Quality, not quantity. Maybe there stuff just stays broken more and they need that many threads? :dunno:


----------



## flyernut (Oct 31, 2010)

Green3 said:


> Quality, not quantity. Maybe there stuff just stays broken more and they need that many threads? :dunno:


Ya, especially HO.. I threw all mine out 40 years ago...


----------



## Big Ed (Jun 16, 2009)

We are not in any contest here in the forums for the most threads.

I was going to mention this the other day here, but held my tongue, or (finger).

I will now.............

You see there is a Royal Blue loco thread?
Then a Royal Blue shell thread?
The a Royal Blue set thread?
Then a Royal Blue tender thread?

What is next?
A Royal Blue wheel thread?
A Royal Blue thread for each piece of rolling stock?
A Royal Blue lettering thread?
A Royal Blue light bulb thread?
Maybe a Royal Blue underwear thread?

Like over on the O forum (which I did not mention on my last post there) I see repeated threads being created on the same thing to a certain extent.
There is no contest going on to see what forum can make the most threads.:dunno:
You S men (and woman?) are vastly outnumbered you know?
Too bad the old Reckers quit posting here on the S forum, or your threads might be double what they are now.

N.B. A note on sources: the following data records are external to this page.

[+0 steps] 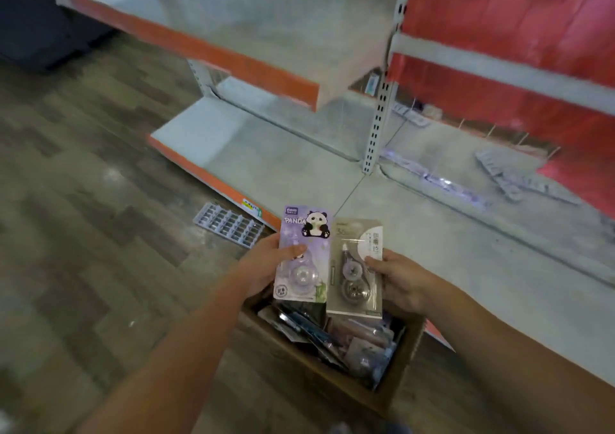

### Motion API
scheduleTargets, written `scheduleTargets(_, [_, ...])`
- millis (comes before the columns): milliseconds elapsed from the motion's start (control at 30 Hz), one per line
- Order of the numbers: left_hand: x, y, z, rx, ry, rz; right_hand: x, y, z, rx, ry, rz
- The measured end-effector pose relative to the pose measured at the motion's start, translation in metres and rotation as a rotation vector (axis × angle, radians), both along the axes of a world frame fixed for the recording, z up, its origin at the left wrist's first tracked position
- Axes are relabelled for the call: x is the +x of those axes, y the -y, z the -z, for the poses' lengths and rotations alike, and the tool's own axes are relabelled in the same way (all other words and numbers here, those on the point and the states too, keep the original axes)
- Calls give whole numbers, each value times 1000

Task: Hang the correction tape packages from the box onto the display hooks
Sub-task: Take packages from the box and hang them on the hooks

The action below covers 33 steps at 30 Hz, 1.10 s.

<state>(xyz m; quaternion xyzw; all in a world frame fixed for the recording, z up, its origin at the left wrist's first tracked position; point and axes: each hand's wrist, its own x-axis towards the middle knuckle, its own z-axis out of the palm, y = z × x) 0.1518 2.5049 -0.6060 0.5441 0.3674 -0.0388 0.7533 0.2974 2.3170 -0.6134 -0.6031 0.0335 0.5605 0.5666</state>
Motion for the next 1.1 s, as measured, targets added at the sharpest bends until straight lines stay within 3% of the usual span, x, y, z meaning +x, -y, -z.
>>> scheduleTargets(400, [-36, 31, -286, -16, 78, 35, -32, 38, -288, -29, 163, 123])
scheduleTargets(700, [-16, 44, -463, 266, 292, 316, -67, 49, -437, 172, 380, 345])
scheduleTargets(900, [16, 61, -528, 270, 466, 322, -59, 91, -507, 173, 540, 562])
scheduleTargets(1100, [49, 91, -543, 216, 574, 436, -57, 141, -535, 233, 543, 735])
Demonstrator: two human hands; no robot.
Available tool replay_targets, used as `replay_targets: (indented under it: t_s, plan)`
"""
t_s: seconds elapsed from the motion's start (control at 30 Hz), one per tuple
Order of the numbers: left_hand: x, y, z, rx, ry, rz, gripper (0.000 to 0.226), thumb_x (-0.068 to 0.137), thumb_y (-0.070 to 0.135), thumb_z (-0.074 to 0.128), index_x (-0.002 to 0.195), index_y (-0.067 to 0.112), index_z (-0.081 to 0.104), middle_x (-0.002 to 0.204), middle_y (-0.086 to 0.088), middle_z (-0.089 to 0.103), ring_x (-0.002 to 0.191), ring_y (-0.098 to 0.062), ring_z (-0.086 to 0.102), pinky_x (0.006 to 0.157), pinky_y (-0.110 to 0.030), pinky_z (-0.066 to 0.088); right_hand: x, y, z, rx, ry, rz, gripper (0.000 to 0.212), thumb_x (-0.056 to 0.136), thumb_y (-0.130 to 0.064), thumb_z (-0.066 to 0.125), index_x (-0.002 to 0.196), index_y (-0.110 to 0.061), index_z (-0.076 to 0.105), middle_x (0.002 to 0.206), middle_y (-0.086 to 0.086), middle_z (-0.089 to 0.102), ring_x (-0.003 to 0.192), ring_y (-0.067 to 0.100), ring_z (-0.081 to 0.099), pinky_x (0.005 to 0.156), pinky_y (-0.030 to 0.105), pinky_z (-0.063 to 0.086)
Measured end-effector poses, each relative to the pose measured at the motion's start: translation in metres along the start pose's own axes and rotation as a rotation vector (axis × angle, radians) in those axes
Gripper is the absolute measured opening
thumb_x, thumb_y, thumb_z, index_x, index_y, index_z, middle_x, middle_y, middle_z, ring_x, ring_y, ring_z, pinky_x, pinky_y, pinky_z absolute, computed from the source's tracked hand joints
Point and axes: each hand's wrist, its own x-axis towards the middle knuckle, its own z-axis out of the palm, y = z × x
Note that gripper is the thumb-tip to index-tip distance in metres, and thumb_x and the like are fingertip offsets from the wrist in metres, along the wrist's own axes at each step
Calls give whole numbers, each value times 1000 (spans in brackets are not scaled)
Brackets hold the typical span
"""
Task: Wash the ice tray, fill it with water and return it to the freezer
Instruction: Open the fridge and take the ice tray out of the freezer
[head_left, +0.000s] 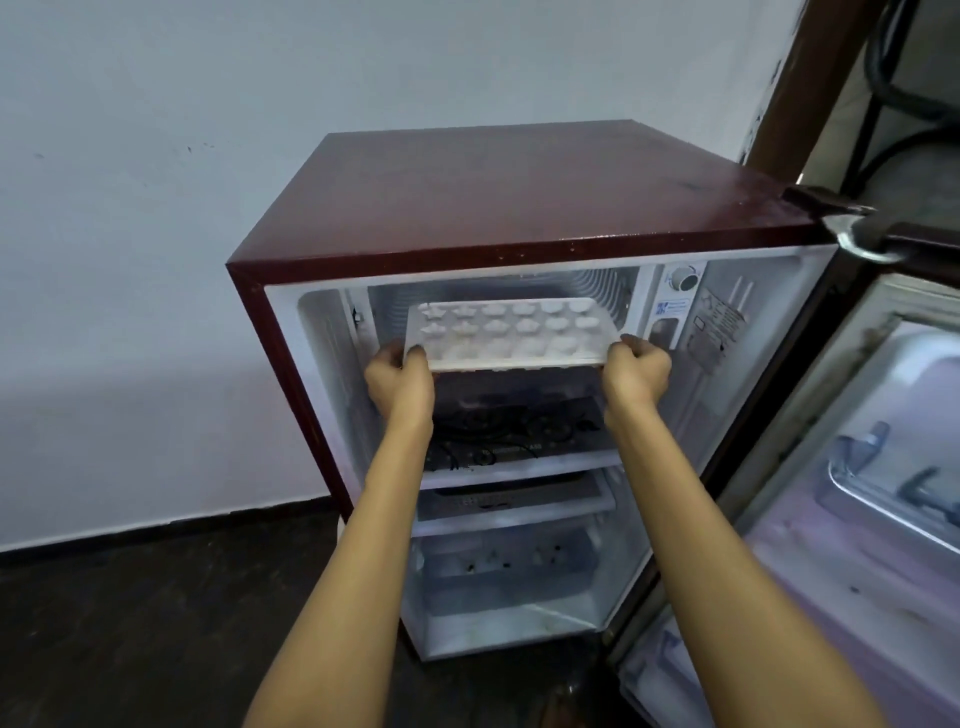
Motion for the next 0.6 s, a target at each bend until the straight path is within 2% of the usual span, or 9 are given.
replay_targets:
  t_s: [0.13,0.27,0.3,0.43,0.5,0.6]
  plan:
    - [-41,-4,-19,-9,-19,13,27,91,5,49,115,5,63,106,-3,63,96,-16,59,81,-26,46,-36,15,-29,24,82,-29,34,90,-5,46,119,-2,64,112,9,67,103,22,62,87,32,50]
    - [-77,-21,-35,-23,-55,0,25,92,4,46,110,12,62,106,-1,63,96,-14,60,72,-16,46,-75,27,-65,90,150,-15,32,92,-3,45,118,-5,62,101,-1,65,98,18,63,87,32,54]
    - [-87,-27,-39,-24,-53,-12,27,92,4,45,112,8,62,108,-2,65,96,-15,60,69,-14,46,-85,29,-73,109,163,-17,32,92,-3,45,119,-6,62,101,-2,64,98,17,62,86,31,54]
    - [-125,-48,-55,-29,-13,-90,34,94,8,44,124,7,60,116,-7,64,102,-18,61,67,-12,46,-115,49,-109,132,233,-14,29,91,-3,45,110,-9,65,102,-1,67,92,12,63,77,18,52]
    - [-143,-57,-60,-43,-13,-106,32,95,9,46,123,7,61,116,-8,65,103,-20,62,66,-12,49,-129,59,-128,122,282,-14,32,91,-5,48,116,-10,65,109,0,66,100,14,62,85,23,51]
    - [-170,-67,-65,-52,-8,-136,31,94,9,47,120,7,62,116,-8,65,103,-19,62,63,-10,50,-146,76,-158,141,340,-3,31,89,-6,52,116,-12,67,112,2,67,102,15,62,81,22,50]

I like the Royal Blue train (my favorite color)
But when you create a multiple threads on it.....it serves no purpose but to make someone search for all that has been said about the Royal Blue you got. 

I think it would have been better to just have started a ROYAL BLUE SET thread.
Then you could have added all the others in it that way the "Set" is all talked about in one thread?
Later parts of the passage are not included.